Le massacre politique du 28 septembre a fait craindre le pire pour ce pays dirigé par seulement deux présidents et une junte militaire depuis son indépendance en 1958. Mais cinq mois plus tard, la Guinée défie les prédictions: l'armée se retire doucement du pouvoir et un gouvernement de transition prépare des élections démocratiques. Le début de la fin de la crise ?

Le capitaine Moussa Dadis Camara n'y aurait été pour rien.

Quand son armée a investi le stade de Conakry le 28 septembre, en massacrant au moins 156 personnes qui assistaient à un rassemblement politique (sans parler de la centaine de femmes violées sur place), ni le chef de la junte, Dadis Camara, ni ses collaborateurs n'étaient présents. Donc, «ils ne sont responsables de rien», a affirmé mardi le procureur Siriman Kouyaté.

 

La commission d'enquête de l'ONU en était pourtant arrivée à des conclusions beaucoup plus sévères cet automne. Celle-ci avait conclu à «une responsabilité pénale individuelle» de Moussa Dadis Camara et de ses collaborateurs. Le ministre français des Affaires étrangères, Bernard Kouchner, a même parlé de «crime contre l'humanité» et demandé à la Cour pénale internationale de se saisir du dossier.

Pour Kerfalla Kourouma, rédacteur en chef de Guinée Conakry Info, journal internet indépendant nourri par une dizaine de journalistes guinéens, le capitaine Dadis Camara a certainement une responsabilité dans le massacre. «Oui, forcément», dit le journaliste, joint cette semaine à Conakry. «Il était là quand les gens ont marché dans la rue. Je suis convaincu que tout a été planifié pour aller tirer sur les gens. Je n'ai pas de doute que sa responsabilité est pleinement engagée.»

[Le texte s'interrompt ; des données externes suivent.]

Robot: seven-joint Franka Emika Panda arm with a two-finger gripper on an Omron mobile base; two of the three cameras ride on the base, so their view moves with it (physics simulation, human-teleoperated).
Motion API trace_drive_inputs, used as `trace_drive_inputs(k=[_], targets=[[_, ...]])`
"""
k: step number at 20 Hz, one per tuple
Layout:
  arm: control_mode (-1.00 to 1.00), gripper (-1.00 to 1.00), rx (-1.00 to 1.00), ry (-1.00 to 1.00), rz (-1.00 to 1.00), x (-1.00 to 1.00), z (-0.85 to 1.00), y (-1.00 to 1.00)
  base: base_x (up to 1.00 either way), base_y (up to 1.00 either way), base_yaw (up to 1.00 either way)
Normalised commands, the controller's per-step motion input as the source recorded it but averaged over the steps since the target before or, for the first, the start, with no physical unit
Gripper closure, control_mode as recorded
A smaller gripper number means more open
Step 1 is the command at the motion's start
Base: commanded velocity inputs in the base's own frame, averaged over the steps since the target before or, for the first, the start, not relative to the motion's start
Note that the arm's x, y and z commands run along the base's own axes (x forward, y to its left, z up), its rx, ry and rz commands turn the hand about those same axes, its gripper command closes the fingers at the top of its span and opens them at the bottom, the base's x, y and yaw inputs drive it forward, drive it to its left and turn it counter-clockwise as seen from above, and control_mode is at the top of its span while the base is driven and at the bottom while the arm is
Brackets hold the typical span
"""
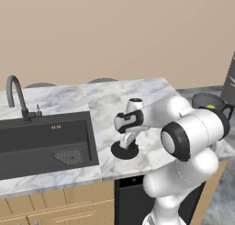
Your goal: Open the blender lid, put the pear in the blender, close the lid, and start the blender.
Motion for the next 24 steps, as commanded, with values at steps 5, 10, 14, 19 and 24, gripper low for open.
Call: trace_drive_inputs(k=[5,10,14,19,24], targets=[[-1.0,1.0,0.08,-0.02,0.0,-0.01,0.14,-0.15,0.0,0.0,0.0],[-1.0,1.0,0.08,-0.16,0.0,-0.14,0.83,-0.34,0.0,0.0,0.0],[-1.0,1.0,0.0,-0.16,0.0,-0.16,1.0,-0.23,0.0,0.0,0.0],[-1.0,1.0,0.0,-0.07,0.0,-0.19,1.0,-0.21,0.0,0.0,0.0],[-1.0,1.0,-0.01,-0.01,0.0,-0.23,0.92,-0.42,0.0,0.0,0.0]])
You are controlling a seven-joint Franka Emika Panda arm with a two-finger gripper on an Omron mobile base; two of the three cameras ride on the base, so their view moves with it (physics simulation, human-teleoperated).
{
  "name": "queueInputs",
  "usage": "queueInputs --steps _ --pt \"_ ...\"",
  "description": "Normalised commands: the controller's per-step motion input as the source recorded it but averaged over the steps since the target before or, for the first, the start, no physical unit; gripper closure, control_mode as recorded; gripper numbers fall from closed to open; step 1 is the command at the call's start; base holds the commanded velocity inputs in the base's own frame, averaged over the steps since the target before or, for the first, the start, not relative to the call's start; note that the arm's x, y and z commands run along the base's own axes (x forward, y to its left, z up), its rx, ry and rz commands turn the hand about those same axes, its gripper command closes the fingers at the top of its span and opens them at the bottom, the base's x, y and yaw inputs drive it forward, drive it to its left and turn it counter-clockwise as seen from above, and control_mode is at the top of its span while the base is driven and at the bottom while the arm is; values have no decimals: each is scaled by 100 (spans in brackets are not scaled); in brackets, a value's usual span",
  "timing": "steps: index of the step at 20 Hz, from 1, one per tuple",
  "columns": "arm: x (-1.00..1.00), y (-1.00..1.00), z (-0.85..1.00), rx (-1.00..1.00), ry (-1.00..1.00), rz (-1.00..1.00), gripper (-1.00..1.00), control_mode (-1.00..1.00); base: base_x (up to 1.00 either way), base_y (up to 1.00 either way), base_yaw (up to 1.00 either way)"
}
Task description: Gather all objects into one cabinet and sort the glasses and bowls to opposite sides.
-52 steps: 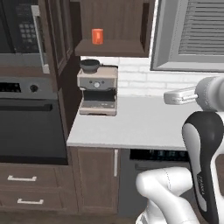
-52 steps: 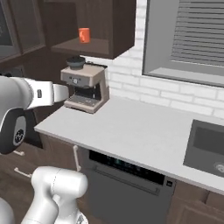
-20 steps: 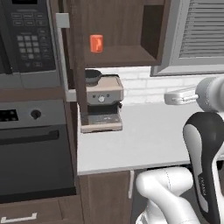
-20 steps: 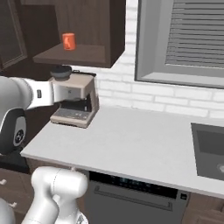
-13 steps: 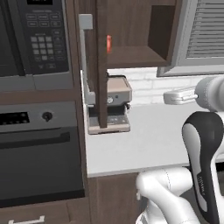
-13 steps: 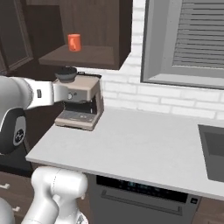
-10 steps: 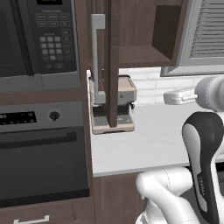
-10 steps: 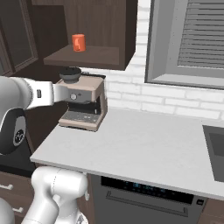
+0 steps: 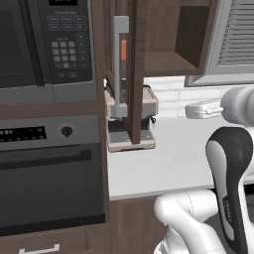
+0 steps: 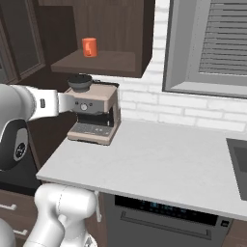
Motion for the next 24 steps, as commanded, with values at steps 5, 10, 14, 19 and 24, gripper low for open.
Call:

Kerfalla Kourouma le dit haut et fort, et n'est pas le seul à l'affirmer dans son pays. Ce simple fait montre que malgré le massacre politique de septembre et la conclusion douteuse de la commission d'enquête cette semaine, la Guinée ne s'enfonce pas dans l'autoritarisme. La route vers la démocratie est longue, mais les Guinéens semblent avoir trouvé leur chemin.

L'espoir en Konaté

Moussa Dadis Camara est toujours en convalescence au Burkina Faso, après que son aide de camp eut tenté de l'assassiner le 3 décembre. Selon RFI, le capitaine a voulu, devant la commission d'enquête onusienne, faire porter le blâme du massacre du 28 septembre à son adjoint.

À sa place a été désigné le général Sékouba Konaté, ancien ministre de la Défense. Le militaire est perçu comme un homme discret et est apprécié des Guinéens. «Depuis son dernier discours, il n'a plus rien dit. Il ne se mêle pas des affaires politiques pour improviser des décisions», dit M. Kourouma.

Sékouba Konaté ne semble pas avoir l'intention d'exercer le pouvoir. À preuve, la nomination le 21 janvier de Jean-Marie Doré, porte-parole du forum des Forces vives (opposition et syndicats) au poste de premier ministre de transition, chargé d'organiser des élections dans six mois.

En retard

«M. Doré est bien connu des Guinéens. De tous les politiciens du pays, c'est celui qui passe le plus de temps en Guinée, dit M. Kourouma. Il connaît parfaitement le pays. Il a courtisé tous les dirigeants qui se sont succédé au niveau des départements, sous (Lansana) Conté, sous Dadis. Mais c'est la composition de son gouvernement qui va aider à comprendre ce qu'il veut.»

Un gouvernement dont il devait annoncer la composition avant la fin janvier. Mardi, en point de presse, M. Doré a expliqué ce retard par la difficulté de concilier les positions de tous les membres de Forces vives.

Le premier ministre Doré a six mois pour organiser des élections. Y arrivera-t-il? Certains en doutent. Mais pour Kerfalla Kourouma, l'instauration d'une vraie démocratie est indispensable au développement de son pays et à la mise au travail des jeunes au chômage. «Quand il y a de la violence, est-ce que vous pensez à investir? Non. Tout est lié à la démocratie.»